**TASK PROMPT**
Using the listing below, count every line that contains the word "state"; respond with the count alone.

┏━━

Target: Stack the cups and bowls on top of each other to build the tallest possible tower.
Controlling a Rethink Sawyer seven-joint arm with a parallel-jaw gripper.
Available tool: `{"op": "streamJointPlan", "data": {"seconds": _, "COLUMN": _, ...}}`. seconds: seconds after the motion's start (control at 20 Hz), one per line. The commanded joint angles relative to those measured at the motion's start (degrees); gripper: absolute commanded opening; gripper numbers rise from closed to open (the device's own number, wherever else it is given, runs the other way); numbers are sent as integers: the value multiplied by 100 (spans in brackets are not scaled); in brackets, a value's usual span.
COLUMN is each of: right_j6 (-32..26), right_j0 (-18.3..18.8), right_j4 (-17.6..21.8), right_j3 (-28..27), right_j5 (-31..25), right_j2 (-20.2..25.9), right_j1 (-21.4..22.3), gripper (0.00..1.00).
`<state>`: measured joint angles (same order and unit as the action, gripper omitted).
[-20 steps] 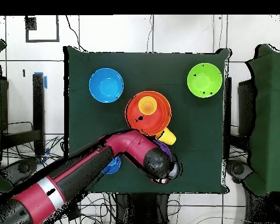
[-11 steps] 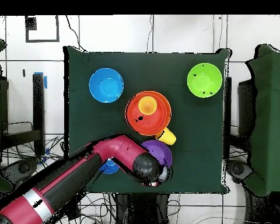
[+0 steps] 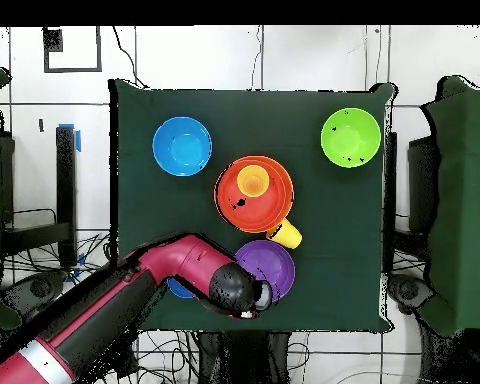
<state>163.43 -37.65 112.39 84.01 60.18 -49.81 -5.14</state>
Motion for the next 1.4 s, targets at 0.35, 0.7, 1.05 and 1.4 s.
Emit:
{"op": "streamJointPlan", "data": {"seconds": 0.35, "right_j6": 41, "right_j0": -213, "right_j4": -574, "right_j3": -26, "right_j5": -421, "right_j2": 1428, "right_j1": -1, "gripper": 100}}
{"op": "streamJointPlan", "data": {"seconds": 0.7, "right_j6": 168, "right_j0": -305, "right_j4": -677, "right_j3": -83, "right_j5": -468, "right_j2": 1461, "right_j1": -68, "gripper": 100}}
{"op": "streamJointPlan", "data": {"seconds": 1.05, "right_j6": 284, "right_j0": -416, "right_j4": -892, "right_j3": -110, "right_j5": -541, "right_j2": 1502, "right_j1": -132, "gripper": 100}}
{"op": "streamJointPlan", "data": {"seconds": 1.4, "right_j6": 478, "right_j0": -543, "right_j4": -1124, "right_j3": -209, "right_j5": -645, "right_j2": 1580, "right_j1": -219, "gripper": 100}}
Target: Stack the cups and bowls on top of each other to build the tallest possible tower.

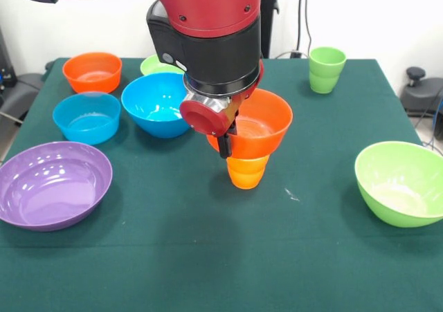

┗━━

**WRITTEN SOLUTION**
2